Il convient par ailleurs de rappeler que la faute dolosive de l’assuré ne se confond pas avec la seule conscience du risque d’occasionner le dommage.
En conséquence, l’obligation de garantie de l’assureur n’est pas sérieusement contestable.
Il ressort du rapport d’expertise du docteur [G] en date du 2 juin 2022 qui a examiné Mme [P] [J] que la consolidation n’est acquise que pour les dents 47 et 36 et non pour les 10 autres dents.
L’expert fixe néanmoins provisoirement les préjudices suivants :
— déficit fonctionnel temporaire : classe 1
— préjudice esthétique temporaire : 2/7
— souffrances endurées : 2 /7
— déficit fonctionnel permanent : 15 % prévisible.
Il insiste sur la grande détresse physique et psychique de l’intéressée et la nécessité de subir des soins sur dix autres dents.
En l’état de ces éléments, il y lieu de confirmer la décision déférée en ce qu’elle a justement évalué les provisions aux sommes de 20 000 € et 1000 €.
Les dispositions relatives aux dépens et frais irrépétibles de première instance seront confirmées.
En application de l’article 696 du code de procédure civile, l’appelante sera condamnée aux dépens d’appel.
Il n’est pas équitable de laisser supporter à Mme [P] [J] ses frais irrépétibles d’appel.
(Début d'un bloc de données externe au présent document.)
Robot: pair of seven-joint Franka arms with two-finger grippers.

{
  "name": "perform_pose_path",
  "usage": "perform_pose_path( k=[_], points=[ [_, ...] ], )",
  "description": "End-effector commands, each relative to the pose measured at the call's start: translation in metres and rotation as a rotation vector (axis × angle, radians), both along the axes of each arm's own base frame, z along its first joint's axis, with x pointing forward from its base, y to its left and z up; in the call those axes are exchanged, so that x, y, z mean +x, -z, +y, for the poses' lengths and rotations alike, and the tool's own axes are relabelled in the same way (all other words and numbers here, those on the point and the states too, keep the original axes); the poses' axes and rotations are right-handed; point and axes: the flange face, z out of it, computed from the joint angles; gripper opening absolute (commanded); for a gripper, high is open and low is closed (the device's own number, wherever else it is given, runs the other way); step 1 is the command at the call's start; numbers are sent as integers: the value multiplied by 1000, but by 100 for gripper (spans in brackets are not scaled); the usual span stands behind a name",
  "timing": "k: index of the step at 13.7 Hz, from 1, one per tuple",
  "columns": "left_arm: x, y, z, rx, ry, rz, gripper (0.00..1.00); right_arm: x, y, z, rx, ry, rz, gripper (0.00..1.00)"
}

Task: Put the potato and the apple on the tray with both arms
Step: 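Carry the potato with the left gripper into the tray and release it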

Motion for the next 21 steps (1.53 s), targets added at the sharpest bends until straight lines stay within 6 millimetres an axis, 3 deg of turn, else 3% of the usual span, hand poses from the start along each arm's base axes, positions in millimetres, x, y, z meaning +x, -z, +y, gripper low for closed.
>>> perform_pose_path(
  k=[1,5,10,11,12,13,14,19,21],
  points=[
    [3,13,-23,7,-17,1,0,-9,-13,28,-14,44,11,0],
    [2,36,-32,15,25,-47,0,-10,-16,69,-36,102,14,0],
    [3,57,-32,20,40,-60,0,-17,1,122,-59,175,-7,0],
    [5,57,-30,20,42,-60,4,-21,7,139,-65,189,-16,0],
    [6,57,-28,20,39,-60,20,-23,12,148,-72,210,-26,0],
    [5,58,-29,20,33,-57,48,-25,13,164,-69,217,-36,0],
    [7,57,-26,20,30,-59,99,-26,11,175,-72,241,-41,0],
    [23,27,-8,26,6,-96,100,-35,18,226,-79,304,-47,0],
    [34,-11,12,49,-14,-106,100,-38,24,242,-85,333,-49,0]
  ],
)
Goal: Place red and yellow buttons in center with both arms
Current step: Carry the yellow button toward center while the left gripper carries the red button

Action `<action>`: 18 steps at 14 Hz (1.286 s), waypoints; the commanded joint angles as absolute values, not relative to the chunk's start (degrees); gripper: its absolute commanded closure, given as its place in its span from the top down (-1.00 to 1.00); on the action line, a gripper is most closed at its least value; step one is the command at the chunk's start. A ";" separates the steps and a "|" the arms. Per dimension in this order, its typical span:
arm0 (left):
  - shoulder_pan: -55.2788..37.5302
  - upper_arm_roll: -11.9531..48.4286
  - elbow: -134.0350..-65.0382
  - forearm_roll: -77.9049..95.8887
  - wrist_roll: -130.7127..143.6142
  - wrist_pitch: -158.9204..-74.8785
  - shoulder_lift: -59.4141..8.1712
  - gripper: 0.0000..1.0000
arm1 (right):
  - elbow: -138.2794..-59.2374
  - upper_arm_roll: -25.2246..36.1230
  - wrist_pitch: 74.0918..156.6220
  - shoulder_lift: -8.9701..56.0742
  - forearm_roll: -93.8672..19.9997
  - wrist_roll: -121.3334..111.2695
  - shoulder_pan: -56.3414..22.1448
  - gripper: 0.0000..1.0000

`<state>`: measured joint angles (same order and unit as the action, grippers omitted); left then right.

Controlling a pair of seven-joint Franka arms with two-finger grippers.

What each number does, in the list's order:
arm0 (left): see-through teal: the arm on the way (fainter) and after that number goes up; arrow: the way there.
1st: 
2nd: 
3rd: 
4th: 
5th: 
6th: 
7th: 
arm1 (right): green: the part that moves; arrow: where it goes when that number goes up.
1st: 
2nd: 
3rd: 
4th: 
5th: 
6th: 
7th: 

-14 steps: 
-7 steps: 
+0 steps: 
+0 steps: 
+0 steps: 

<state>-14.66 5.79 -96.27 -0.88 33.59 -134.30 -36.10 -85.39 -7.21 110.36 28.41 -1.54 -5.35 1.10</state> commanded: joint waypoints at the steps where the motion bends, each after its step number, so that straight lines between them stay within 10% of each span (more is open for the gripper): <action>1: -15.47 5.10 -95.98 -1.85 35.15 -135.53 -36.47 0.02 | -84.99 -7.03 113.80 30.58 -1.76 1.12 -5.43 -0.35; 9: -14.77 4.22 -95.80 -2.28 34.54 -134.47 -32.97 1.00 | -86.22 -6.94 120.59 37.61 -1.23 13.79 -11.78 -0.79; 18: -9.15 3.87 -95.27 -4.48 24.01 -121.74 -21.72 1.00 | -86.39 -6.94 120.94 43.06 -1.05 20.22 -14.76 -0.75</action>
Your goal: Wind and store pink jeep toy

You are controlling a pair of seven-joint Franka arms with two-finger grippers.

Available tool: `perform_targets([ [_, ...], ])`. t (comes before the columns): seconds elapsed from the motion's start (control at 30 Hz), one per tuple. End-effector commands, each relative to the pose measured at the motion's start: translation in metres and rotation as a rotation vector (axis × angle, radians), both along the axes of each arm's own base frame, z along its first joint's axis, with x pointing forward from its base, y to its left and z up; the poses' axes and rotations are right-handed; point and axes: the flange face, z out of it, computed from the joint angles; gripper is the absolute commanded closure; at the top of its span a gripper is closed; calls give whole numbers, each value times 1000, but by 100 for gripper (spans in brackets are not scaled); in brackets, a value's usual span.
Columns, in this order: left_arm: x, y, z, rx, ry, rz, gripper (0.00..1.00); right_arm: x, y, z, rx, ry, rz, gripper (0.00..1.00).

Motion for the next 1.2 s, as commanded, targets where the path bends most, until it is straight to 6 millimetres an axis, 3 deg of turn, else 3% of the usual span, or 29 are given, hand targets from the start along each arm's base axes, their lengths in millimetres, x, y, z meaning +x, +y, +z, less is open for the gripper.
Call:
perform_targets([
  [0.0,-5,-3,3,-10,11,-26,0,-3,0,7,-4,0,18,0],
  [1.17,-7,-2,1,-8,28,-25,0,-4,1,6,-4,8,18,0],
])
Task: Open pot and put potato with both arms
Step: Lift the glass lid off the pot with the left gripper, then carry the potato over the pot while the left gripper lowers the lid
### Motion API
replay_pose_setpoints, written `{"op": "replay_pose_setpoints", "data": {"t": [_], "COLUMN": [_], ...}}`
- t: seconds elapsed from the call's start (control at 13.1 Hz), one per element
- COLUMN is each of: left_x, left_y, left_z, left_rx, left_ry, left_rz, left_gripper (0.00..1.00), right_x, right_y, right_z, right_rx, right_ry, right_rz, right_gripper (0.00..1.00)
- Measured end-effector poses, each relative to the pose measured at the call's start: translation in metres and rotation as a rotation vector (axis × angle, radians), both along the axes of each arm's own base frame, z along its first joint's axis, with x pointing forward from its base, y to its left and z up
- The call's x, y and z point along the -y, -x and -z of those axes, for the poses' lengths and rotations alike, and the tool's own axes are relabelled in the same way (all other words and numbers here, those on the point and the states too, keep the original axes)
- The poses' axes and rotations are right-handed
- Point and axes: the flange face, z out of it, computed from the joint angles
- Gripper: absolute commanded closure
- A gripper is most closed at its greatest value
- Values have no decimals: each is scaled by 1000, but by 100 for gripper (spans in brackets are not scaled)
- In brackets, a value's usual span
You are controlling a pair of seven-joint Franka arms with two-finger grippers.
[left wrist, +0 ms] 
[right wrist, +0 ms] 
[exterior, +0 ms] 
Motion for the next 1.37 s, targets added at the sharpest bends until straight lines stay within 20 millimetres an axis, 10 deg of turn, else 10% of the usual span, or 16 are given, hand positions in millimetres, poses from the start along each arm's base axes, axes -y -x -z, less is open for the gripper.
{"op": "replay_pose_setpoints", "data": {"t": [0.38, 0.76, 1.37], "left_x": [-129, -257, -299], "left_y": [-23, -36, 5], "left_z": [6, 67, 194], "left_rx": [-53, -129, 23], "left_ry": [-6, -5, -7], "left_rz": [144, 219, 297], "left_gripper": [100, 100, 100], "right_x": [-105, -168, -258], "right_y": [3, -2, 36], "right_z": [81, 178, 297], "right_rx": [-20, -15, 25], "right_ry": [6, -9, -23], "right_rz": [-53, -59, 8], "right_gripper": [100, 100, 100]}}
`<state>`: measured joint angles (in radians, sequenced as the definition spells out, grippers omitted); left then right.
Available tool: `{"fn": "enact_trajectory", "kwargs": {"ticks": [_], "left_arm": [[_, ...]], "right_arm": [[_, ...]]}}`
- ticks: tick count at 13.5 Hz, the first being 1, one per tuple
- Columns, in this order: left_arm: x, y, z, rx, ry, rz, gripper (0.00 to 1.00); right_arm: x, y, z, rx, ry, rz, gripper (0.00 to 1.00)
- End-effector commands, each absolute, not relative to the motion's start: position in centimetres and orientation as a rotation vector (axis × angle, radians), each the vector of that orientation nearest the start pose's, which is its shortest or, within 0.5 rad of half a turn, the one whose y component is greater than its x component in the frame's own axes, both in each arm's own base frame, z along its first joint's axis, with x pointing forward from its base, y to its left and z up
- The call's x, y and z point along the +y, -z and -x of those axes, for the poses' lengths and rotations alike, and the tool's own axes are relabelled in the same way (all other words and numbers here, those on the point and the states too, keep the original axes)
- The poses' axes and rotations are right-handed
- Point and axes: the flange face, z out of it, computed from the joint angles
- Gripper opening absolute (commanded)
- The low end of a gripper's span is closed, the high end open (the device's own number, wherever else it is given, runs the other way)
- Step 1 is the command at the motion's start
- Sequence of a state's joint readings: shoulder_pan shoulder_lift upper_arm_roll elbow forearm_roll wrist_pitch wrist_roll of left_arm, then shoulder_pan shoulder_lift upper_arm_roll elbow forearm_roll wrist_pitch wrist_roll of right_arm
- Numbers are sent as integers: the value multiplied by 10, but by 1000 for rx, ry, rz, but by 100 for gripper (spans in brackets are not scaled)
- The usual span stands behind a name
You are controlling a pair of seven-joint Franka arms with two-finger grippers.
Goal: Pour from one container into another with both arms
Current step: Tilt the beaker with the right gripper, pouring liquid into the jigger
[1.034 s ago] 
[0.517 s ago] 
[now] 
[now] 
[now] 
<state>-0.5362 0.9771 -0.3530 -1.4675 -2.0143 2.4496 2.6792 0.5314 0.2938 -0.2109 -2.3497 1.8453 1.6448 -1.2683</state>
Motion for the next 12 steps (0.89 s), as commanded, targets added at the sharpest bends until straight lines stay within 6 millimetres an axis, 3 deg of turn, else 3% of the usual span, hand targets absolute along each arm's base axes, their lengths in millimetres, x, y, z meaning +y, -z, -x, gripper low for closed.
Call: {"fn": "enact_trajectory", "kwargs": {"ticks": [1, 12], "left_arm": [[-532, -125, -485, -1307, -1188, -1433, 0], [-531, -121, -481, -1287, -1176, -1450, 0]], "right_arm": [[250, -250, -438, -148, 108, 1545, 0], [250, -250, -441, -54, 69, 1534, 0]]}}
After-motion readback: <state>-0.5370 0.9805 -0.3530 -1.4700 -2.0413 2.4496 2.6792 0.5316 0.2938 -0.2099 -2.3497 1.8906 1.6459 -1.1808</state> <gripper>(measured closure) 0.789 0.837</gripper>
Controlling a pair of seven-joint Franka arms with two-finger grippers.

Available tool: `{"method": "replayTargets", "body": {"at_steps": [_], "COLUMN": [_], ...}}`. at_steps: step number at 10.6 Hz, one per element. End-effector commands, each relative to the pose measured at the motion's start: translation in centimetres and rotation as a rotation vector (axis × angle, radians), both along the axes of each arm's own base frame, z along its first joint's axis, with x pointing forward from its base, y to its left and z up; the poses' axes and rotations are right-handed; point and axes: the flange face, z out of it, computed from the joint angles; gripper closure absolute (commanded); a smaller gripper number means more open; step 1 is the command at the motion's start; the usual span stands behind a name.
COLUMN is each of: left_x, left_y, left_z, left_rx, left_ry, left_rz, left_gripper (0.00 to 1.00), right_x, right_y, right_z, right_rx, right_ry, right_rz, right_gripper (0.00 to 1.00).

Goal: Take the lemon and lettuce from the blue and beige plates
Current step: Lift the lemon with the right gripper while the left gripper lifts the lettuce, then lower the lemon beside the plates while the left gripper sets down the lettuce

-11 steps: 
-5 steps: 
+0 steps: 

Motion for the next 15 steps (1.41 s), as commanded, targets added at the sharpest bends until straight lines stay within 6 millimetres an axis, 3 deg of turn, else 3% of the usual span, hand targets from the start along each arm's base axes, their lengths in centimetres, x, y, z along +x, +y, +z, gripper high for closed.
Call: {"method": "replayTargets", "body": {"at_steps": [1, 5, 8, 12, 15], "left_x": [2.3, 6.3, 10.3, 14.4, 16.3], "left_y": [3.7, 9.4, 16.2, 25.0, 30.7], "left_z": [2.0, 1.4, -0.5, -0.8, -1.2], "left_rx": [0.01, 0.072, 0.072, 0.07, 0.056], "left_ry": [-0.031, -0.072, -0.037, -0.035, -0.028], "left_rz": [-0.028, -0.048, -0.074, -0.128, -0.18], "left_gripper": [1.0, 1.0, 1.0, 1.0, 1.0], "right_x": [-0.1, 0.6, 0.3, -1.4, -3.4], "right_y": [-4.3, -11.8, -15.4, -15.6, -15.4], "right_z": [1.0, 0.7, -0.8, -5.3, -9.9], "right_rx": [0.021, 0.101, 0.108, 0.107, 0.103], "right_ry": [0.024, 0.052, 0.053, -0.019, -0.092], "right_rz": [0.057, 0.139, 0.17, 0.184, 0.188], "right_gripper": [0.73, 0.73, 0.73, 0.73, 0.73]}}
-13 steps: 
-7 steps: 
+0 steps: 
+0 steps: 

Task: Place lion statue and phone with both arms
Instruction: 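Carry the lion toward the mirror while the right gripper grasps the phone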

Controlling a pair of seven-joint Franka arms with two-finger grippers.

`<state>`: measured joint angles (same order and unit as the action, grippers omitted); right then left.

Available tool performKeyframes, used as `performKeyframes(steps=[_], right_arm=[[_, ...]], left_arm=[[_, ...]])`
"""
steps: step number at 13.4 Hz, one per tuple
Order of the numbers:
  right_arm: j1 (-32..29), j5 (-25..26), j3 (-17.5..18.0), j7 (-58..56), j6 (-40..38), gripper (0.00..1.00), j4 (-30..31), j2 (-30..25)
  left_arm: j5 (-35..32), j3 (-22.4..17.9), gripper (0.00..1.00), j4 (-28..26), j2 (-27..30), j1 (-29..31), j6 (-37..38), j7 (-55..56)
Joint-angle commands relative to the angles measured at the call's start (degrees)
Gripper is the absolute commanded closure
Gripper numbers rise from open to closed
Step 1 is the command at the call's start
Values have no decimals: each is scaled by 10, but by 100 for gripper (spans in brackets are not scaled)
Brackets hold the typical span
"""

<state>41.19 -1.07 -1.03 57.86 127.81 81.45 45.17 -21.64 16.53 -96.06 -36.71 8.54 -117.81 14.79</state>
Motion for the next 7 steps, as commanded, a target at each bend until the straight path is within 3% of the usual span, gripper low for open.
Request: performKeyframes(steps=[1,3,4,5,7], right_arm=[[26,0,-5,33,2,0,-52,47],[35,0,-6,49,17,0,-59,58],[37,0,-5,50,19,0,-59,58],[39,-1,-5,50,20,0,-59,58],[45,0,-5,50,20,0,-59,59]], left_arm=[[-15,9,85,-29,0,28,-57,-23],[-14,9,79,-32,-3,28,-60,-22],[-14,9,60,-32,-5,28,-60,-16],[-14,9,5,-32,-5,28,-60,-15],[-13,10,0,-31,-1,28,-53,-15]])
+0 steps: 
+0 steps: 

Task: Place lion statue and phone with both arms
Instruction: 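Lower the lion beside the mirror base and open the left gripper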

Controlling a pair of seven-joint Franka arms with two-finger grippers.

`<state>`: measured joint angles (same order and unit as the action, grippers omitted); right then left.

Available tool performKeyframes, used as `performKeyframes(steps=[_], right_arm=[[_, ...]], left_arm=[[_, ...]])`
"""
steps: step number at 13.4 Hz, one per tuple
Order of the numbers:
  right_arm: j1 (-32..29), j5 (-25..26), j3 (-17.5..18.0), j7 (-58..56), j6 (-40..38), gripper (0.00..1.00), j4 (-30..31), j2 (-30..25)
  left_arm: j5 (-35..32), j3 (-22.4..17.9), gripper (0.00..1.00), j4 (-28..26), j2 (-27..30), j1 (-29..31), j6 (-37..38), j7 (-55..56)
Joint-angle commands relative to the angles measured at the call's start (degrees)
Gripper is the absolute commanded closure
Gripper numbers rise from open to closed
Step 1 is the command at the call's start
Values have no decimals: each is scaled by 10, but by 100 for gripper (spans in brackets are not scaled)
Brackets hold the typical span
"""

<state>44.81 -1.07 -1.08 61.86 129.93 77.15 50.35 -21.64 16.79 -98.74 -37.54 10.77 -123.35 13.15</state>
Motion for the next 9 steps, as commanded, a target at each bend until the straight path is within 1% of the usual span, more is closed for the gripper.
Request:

Il lui sera alloué la somme de 1 000 € au titre de l’article 700 du code de procédure civile.
PAR CES MOTIFS
La cour, statuant après en avoir délibéré conformément à la loi, par arrêt réputé contradictoire rendu par mise à disposition au greffe et en dernier ressort,
Confirme l’ordonnance déférée en l’ensemble de ses dispositions,
Y ajoutant,
Condamne la Mutuelle MACSF Assurances aux dépens d’appel,
Condamne la Mutuelle MACSF Assurances à payer à Mme [P] [J] la somme de 1 000 € au titre des frais irrépétibles d’appel.
Arrêt signé par la présidente et par la greffière.